Lucien’s eyes softened a fraction, then hardened again. “You left.”
“You showed up,” she shot back . “You always showed up. And you left me to clean up what you broke.”
He stepped forward so the doorway framed him fully. A faint smell of rain and expensive soap drifted in, followed by something else—smoke, ink, an old library smell that lived in London’s supernatural pockets. He didn’t reach for her. He didn’t touch anything. He simply stood there, and his presence filled the cramped hallway like a second gravity.
Aurora leaned her shoulder into the doorframe. “We parted on complicated terms.”
Lucien nodded once. “Complicated terms suit the sort of deal we made.”
Aurora felt heat rise under her skin. “Deal.” She spat the word . “You call it that?”
“I call it survival.” Lucien’s amber eye flicked to her wrist, to the crescent scar that looked like a moon stuck in the wrong place. “You call it whatever keeps you alive.”
That did it. Anger sharpened. Hurt followed close behind like a dog that had been kicked too many times and still returned for scraps.
Aurora’s voice dropped. “You came into my life, Lucien. You pulled at things like you could see inside them. Then you vanished when I needed you. The way you did it hurt. The way you pretended it didn’t.”
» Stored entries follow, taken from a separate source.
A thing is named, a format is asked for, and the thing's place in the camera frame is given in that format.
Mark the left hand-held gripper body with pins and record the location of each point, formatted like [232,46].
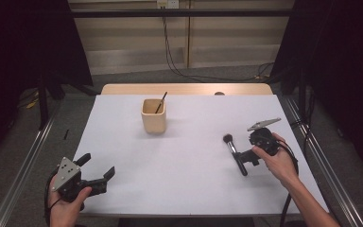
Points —
[67,176]

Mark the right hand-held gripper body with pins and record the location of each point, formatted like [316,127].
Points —
[263,138]

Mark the large black powder brush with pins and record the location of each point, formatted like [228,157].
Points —
[233,149]

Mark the cream square cup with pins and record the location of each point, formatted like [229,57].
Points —
[153,121]

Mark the thin black makeup brush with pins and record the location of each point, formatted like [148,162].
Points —
[162,100]

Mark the person's right hand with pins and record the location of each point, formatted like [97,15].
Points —
[280,165]

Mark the person's left hand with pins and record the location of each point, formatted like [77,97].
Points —
[64,213]

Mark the small black floor object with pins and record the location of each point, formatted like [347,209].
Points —
[66,134]

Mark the white table mat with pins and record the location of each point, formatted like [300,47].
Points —
[186,176]

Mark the black metal stand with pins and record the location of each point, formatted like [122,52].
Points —
[43,101]

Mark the wooden table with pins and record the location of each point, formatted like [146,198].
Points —
[186,89]

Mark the black curtain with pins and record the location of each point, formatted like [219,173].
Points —
[19,47]
[343,63]

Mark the metal floor rail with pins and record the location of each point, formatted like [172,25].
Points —
[22,170]
[327,164]

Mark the black horizontal frame bar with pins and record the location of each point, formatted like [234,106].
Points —
[170,13]

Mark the white wall socket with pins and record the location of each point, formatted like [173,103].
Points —
[167,3]
Lucien’s jaw tightened, slicked-back platinum hair catching the light. “You believed I vanished.”
Aurora’s laugh cracked. “You didn’t text. You didn’t call. You didn’t show. You vanished and left me with half a truth and a full mess.”
“I didn’t vanish,” he said, and the stillness in his tone pulled at her nerves. “I paid. I arranged. I made sure the right consequences landed in the right places.”
“The right places.” She stared at him. Her blue eyes burned. “So the wrong places didn’t include my door?”
Ptolemy chose that moment to jump onto the hall chair, tail twitching like punctuation. He stared at Lucien with unimpressed superiority.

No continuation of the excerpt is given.